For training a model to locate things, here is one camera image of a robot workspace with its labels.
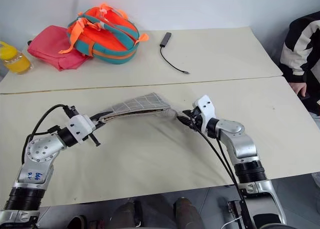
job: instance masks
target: pink bag
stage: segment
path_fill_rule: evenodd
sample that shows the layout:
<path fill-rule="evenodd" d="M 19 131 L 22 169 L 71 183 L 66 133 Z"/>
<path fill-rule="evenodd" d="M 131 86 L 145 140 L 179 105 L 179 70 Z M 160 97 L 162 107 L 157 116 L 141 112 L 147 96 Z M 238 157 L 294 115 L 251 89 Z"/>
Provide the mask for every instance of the pink bag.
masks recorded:
<path fill-rule="evenodd" d="M 50 25 L 32 40 L 27 51 L 32 56 L 53 65 L 59 71 L 77 69 L 89 56 L 82 55 L 75 48 L 66 54 L 58 53 L 69 46 L 67 29 Z"/>

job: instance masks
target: handwritten label
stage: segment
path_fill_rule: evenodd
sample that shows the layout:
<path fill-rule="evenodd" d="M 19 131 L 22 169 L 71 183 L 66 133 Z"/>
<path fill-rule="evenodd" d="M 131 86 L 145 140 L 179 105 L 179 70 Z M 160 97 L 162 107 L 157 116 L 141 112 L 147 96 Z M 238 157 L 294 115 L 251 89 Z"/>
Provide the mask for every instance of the handwritten label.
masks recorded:
<path fill-rule="evenodd" d="M 34 179 L 34 180 L 36 180 L 36 181 L 39 181 L 39 180 L 41 180 L 41 177 L 42 177 L 42 176 L 43 176 L 43 174 L 40 173 L 40 172 L 28 172 L 28 178 L 29 178 L 29 180 Z"/>

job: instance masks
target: backpack
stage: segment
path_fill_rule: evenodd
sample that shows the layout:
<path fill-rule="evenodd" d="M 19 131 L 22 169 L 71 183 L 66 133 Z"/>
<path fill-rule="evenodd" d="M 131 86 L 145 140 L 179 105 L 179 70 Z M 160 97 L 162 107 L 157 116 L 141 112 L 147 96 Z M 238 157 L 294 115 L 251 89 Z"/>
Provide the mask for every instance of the backpack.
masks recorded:
<path fill-rule="evenodd" d="M 137 52 L 140 42 L 149 39 L 139 34 L 135 25 L 122 10 L 116 10 L 103 3 L 85 13 L 79 13 L 67 28 L 70 47 L 59 51 L 69 53 L 73 47 L 90 57 L 96 57 L 112 64 L 123 64 Z"/>

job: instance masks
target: person
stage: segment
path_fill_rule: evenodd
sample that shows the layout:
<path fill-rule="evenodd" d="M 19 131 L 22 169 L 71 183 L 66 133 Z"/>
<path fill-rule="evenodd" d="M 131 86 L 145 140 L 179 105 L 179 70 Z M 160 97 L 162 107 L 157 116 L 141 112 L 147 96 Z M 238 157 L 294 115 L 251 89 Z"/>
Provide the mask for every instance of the person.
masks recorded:
<path fill-rule="evenodd" d="M 320 11 L 290 24 L 279 68 L 320 128 Z"/>
<path fill-rule="evenodd" d="M 173 205 L 176 226 L 178 229 L 205 229 L 204 223 L 192 203 L 184 197 L 179 198 Z M 68 224 L 68 229 L 86 229 L 86 218 L 75 216 Z M 143 221 L 143 212 L 139 201 L 127 202 L 118 207 L 113 213 L 106 229 L 121 229 L 147 227 Z"/>

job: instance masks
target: white table surface
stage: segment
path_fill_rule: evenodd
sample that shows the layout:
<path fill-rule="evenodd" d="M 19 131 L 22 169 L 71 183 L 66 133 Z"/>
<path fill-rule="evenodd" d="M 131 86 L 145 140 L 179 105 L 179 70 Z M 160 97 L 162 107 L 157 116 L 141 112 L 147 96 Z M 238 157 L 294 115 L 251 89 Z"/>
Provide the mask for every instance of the white table surface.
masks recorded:
<path fill-rule="evenodd" d="M 156 92 L 180 110 L 208 94 L 219 118 L 241 122 L 270 179 L 320 171 L 320 131 L 282 77 L 131 88 L 100 88 L 0 95 L 0 206 L 21 164 L 26 135 L 52 105 L 75 105 L 93 115 L 124 100 Z M 62 110 L 40 131 L 64 125 Z M 62 151 L 43 206 L 94 202 L 230 184 L 206 142 L 177 120 L 131 117 L 109 122 Z"/>
<path fill-rule="evenodd" d="M 147 31 L 149 41 L 141 43 L 134 58 L 125 64 L 114 65 L 93 59 L 77 70 L 59 72 L 33 57 L 34 69 L 23 75 L 9 72 L 0 83 L 0 93 L 165 85 L 282 75 L 249 27 L 171 32 L 163 54 L 176 67 L 189 71 L 189 75 L 173 69 L 161 58 L 159 44 L 166 31 Z"/>

## Aim of the task
Reproduce each line of the records in which the string "person" appears.

## Answer for this exercise
target: person
Provide the mask for every instance of the person.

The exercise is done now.